To do: Given the entries below, please return each one exactly.
[Information provided Boundary: Start]
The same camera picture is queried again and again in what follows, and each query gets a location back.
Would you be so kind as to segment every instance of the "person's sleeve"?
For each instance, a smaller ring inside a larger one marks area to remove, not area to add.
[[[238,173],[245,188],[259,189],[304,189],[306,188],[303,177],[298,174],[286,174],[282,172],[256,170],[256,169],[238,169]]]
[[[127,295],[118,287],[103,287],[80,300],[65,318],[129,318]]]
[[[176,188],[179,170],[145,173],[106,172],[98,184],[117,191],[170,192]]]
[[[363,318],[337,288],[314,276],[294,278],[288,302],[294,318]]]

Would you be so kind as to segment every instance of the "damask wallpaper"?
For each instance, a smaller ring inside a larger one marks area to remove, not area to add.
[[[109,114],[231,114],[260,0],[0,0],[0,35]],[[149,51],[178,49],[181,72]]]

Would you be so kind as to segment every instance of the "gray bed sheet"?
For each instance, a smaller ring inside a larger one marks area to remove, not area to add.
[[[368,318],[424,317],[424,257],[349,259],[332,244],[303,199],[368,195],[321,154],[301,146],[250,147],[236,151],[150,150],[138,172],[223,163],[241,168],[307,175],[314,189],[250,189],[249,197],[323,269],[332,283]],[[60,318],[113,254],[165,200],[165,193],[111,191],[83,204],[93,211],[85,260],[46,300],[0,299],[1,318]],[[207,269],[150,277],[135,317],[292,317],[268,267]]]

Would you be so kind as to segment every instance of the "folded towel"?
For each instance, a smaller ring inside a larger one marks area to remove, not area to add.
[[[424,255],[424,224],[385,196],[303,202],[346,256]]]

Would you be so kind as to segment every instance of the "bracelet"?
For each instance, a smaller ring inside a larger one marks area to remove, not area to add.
[Information provided Boundary: End]
Answer space:
The same camera picture is queried again and again in what follows, and each query gets a location back.
Would you be so kind as to segment every instance of the "person's sleeve"?
For each instance, a smaller ring inside a larger one marks area to remove, not area to add.
[[[238,173],[245,188],[259,189],[304,189],[306,188],[303,177],[298,174],[286,174],[282,172],[256,170],[256,169],[238,169]]]
[[[127,295],[118,287],[103,287],[80,300],[65,318],[129,318]]]
[[[176,188],[179,170],[145,173],[106,172],[98,184],[117,191],[170,192]]]
[[[363,318],[337,288],[314,276],[294,278],[288,302],[294,318]]]

Would you be so kind as to segment every instance of the "damask wallpaper"?
For each instance, a smaller ring inside a larger one marks area to remove, not area to add.
[[[109,114],[231,114],[260,0],[0,0],[0,35]],[[149,51],[178,49],[181,72]]]

Would you be so kind as to segment every instance of the "gray bed sheet"?
For each instance, a smaller ring inside a larger one marks area to remove, not area to add.
[[[368,318],[424,317],[424,257],[349,259],[332,244],[303,199],[368,195],[321,154],[301,146],[250,147],[236,151],[150,150],[138,172],[223,163],[241,168],[307,175],[314,189],[250,189],[249,197],[323,269],[332,283]],[[60,318],[113,254],[165,200],[165,193],[111,191],[83,204],[93,211],[85,260],[46,300],[0,299],[1,318]],[[207,269],[150,277],[135,317],[292,317],[268,267]]]

Would you be so kind as to segment every instance of the "folded towel"?
For each instance, a smaller ring inside a larger one marks area to remove, not area to add.
[[[424,255],[424,224],[385,196],[303,202],[346,256]]]

Would you be so kind as to segment every instance of the "bracelet"?
For each instance, a smaller ring inside a larger one marks area to remove, not area to add.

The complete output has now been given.